_Task description_: Scan the material for "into". Copy every line it appears in.

#####

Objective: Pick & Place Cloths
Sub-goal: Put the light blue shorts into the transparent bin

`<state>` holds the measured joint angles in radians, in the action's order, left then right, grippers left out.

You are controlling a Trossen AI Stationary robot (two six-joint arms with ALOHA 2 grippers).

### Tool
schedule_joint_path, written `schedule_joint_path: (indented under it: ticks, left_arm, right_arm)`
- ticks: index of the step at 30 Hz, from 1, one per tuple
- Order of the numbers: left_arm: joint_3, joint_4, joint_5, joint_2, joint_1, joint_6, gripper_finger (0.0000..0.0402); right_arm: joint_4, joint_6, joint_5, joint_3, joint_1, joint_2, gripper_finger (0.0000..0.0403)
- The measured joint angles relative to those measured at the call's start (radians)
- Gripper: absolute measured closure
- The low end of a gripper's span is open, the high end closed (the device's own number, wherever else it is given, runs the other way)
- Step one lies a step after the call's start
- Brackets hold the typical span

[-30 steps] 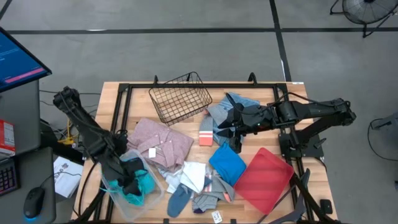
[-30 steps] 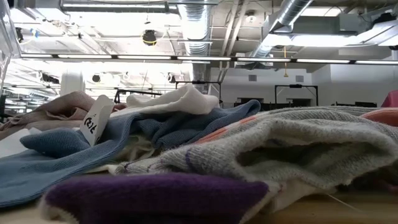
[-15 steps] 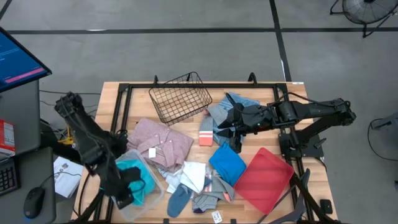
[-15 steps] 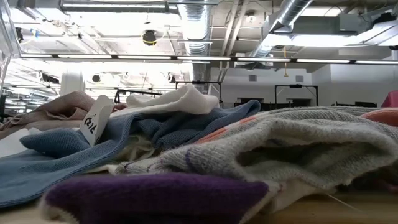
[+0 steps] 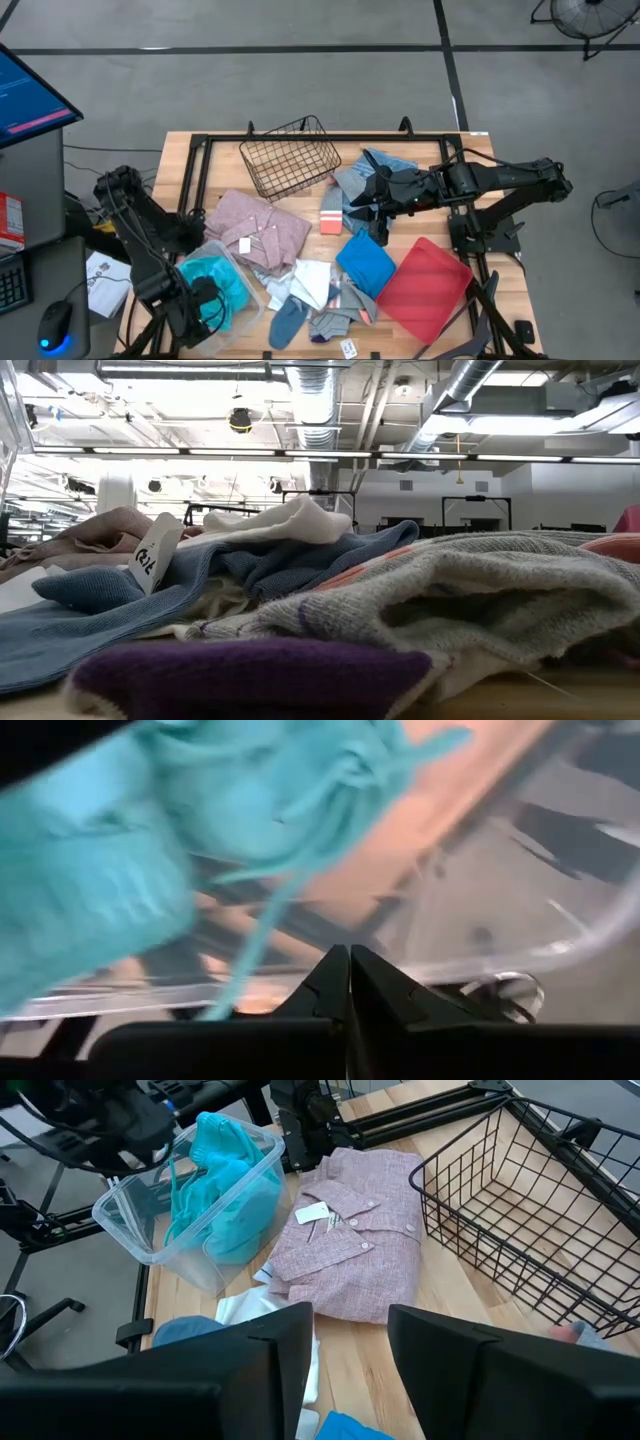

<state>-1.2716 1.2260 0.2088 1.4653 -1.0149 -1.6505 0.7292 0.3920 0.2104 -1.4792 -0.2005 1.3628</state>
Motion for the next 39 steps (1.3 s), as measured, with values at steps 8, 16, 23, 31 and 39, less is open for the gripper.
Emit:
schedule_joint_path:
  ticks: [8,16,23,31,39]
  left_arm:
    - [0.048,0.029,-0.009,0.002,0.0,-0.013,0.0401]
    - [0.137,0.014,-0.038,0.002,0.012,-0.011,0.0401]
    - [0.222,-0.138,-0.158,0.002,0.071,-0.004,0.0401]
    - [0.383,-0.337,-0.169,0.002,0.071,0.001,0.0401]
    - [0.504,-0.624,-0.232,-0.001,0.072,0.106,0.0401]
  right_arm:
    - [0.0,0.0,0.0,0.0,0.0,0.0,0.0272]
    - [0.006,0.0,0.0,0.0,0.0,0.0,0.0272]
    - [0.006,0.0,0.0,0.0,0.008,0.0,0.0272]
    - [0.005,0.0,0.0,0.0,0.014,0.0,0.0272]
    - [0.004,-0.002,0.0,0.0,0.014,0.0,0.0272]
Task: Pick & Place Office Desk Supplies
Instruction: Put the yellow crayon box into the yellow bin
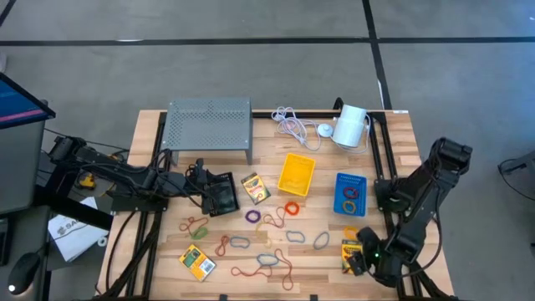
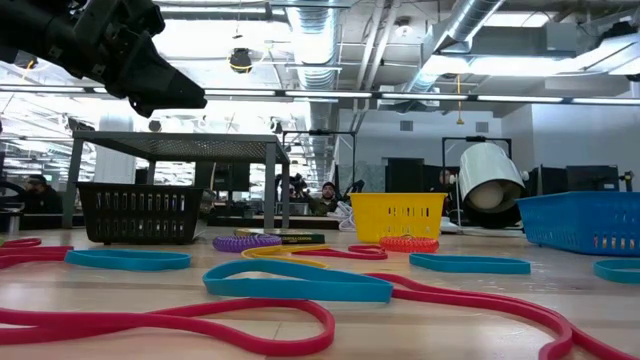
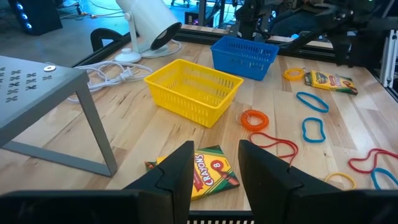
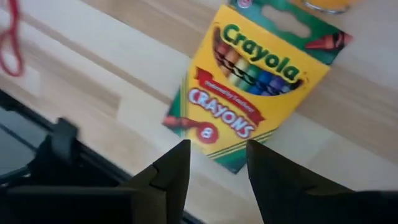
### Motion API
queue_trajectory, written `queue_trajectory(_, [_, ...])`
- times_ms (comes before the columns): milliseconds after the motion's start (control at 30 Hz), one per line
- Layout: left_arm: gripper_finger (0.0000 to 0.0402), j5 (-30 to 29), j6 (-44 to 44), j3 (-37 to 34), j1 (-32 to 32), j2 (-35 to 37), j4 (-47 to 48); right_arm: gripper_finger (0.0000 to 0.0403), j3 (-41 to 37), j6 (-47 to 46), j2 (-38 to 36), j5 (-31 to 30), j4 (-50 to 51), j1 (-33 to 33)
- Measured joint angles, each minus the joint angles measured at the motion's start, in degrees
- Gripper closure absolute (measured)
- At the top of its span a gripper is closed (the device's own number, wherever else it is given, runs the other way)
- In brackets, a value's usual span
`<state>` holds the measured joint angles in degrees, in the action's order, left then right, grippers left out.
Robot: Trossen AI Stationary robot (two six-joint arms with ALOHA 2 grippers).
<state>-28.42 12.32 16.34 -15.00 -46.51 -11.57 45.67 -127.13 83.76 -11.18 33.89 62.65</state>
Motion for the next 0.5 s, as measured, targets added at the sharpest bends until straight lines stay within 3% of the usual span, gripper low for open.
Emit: queue_trajectory(500, [0.0279, -0.01, 0.01, 0.0, 0.0, 0.01, -0.02, 0.0212, -0.04, 1.28, 5.61, 4.26, 0.29, 0.38])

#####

_Solution for this problem_:
Sub-goal: Put the light blue shorts into the transparent bin
Instruction: Put the yellow crayon box into the yellow bin

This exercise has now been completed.